━━ Material for this exercise
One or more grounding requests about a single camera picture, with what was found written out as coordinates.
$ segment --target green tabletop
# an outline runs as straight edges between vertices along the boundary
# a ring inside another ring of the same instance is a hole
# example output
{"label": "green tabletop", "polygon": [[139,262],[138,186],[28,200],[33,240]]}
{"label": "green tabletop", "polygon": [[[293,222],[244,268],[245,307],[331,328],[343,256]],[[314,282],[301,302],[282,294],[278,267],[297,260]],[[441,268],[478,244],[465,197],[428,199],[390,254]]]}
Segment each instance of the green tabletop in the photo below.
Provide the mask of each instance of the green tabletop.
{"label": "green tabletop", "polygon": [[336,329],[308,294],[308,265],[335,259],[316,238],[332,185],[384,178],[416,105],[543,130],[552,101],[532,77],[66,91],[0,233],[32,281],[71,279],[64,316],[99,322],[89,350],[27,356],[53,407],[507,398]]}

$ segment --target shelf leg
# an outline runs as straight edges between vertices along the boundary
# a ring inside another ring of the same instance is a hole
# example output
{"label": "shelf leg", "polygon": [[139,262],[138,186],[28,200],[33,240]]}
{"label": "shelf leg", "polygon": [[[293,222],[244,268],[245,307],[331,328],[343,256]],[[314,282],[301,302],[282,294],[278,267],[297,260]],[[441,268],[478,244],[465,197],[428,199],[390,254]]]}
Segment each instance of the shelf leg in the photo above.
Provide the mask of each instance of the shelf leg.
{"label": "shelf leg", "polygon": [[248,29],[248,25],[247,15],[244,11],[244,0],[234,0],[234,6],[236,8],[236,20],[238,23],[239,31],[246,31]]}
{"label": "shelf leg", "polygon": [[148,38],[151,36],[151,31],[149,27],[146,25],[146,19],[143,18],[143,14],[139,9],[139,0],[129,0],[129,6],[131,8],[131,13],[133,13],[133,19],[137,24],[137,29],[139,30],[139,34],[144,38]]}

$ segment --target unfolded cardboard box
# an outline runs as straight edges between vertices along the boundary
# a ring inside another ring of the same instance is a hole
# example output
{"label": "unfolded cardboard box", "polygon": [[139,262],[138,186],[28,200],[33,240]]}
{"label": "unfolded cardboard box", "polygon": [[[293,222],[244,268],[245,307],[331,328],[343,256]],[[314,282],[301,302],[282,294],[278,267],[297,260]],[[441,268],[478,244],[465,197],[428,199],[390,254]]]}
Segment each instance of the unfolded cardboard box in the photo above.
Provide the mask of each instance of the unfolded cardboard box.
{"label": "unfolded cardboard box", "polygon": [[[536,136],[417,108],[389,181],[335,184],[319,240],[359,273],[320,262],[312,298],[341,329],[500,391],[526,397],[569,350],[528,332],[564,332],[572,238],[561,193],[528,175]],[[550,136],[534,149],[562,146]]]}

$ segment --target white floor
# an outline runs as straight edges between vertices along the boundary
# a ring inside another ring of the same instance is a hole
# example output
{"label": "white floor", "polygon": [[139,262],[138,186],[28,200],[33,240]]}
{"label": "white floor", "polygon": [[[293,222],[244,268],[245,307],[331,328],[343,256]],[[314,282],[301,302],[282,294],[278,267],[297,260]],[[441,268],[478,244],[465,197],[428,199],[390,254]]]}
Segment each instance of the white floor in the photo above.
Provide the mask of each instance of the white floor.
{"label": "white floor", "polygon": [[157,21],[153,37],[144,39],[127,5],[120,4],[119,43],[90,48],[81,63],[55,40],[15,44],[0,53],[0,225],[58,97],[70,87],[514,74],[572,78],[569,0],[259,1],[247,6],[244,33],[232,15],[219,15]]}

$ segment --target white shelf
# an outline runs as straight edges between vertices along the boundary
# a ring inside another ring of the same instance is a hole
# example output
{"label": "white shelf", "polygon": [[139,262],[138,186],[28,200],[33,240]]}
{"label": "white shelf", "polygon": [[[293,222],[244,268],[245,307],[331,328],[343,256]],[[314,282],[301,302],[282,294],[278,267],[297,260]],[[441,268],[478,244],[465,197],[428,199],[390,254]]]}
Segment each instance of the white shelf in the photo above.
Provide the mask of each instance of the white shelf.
━━━━
**Task statement**
The data above needs to be given again exactly, with no line left out.

**Task result**
One or more grounding requests about a single camera picture, with what was found written out as coordinates.
$ segment --target green tabletop
# an outline runs as straight edges between vertices along the boundary
# a ring inside another ring of the same instance is a hole
# example output
{"label": "green tabletop", "polygon": [[139,262],[138,186],[28,200],[33,240]]}
{"label": "green tabletop", "polygon": [[[293,222],[244,268],[245,307],[331,328],[343,256]],[[314,282],[301,302],[282,294],[278,267],[297,260]],[[441,268],[478,244],[465,197],[428,199],[390,254]]]}
Segment each instance of the green tabletop in the photo below.
Provide the mask of each instance of the green tabletop.
{"label": "green tabletop", "polygon": [[336,329],[308,294],[308,265],[335,259],[316,238],[332,185],[384,178],[416,105],[543,130],[552,101],[532,77],[66,91],[0,233],[32,281],[71,279],[64,316],[99,322],[89,350],[27,356],[53,407],[507,398]]}

$ segment --target shelf leg
# an outline runs as straight edges between vertices along the boundary
# a ring inside another ring of the same instance is a hole
# example output
{"label": "shelf leg", "polygon": [[139,262],[138,186],[28,200],[33,240]]}
{"label": "shelf leg", "polygon": [[[293,222],[244,268],[245,307],[331,328],[343,256]],[[314,282],[301,302],[282,294],[278,267],[297,260]],[[441,268],[478,244],[465,197],[428,199],[390,254]]]}
Segment each instance of the shelf leg in the photo above.
Provide the mask of each instance of the shelf leg.
{"label": "shelf leg", "polygon": [[248,29],[248,25],[247,15],[244,11],[244,0],[234,0],[234,6],[236,8],[236,20],[238,23],[239,31],[246,31]]}
{"label": "shelf leg", "polygon": [[148,38],[151,36],[151,31],[149,27],[146,25],[146,19],[143,18],[143,14],[139,9],[139,0],[129,0],[129,6],[131,8],[131,13],[133,13],[133,19],[137,24],[137,29],[139,30],[139,34],[144,38]]}

$ segment --target unfolded cardboard box
# an outline runs as straight edges between vertices along the boundary
# a ring inside another ring of the same instance is a hole
# example output
{"label": "unfolded cardboard box", "polygon": [[139,262],[138,186],[28,200],[33,240]]}
{"label": "unfolded cardboard box", "polygon": [[[293,222],[244,268],[245,307],[331,328],[343,256]],[[314,282],[301,302],[282,294],[278,267],[297,260]],[[441,268],[478,244],[465,197],[428,199],[390,254]]]}
Segment each instance of the unfolded cardboard box in the photo above.
Provide the mask of each instance of the unfolded cardboard box.
{"label": "unfolded cardboard box", "polygon": [[[536,136],[417,108],[389,181],[335,184],[319,240],[359,273],[320,262],[312,298],[341,329],[500,391],[526,397],[569,350],[528,332],[564,332],[572,238],[561,193],[528,175]],[[550,136],[534,149],[562,146]]]}

$ segment --target white floor
# an outline runs as straight edges between vertices along the boundary
# a ring inside another ring of the same instance is a hole
# example output
{"label": "white floor", "polygon": [[139,262],[138,186],[28,200],[33,240]]}
{"label": "white floor", "polygon": [[[293,222],[244,268],[245,307],[331,328],[343,256]],[[314,282],[301,302],[282,294],[278,267],[297,260]],[[441,268],[478,244],[465,197],[428,199],[390,254]]]}
Segment each instance of the white floor in the photo above.
Provide the mask of each instance of the white floor.
{"label": "white floor", "polygon": [[157,21],[153,37],[144,39],[127,5],[120,4],[119,43],[90,48],[81,63],[55,40],[15,44],[0,53],[0,225],[58,97],[70,87],[514,74],[572,78],[569,0],[259,1],[247,6],[244,33],[232,15],[219,15]]}

$ segment --target white shelf
# an outline runs as straight edges between vertices along the boundary
# a ring inside another ring of the same instance is a hole
# example output
{"label": "white shelf", "polygon": [[139,262],[138,186],[28,200],[33,240]]}
{"label": "white shelf", "polygon": [[[293,222],[244,268],[245,307],[331,328],[343,256]],[[314,282],[301,302],[282,294],[278,267],[297,260]],[[441,268],[478,244],[465,197],[428,199],[390,254]]]}
Segment each instance of the white shelf in the photo above.
Provide the mask of each instance of the white shelf.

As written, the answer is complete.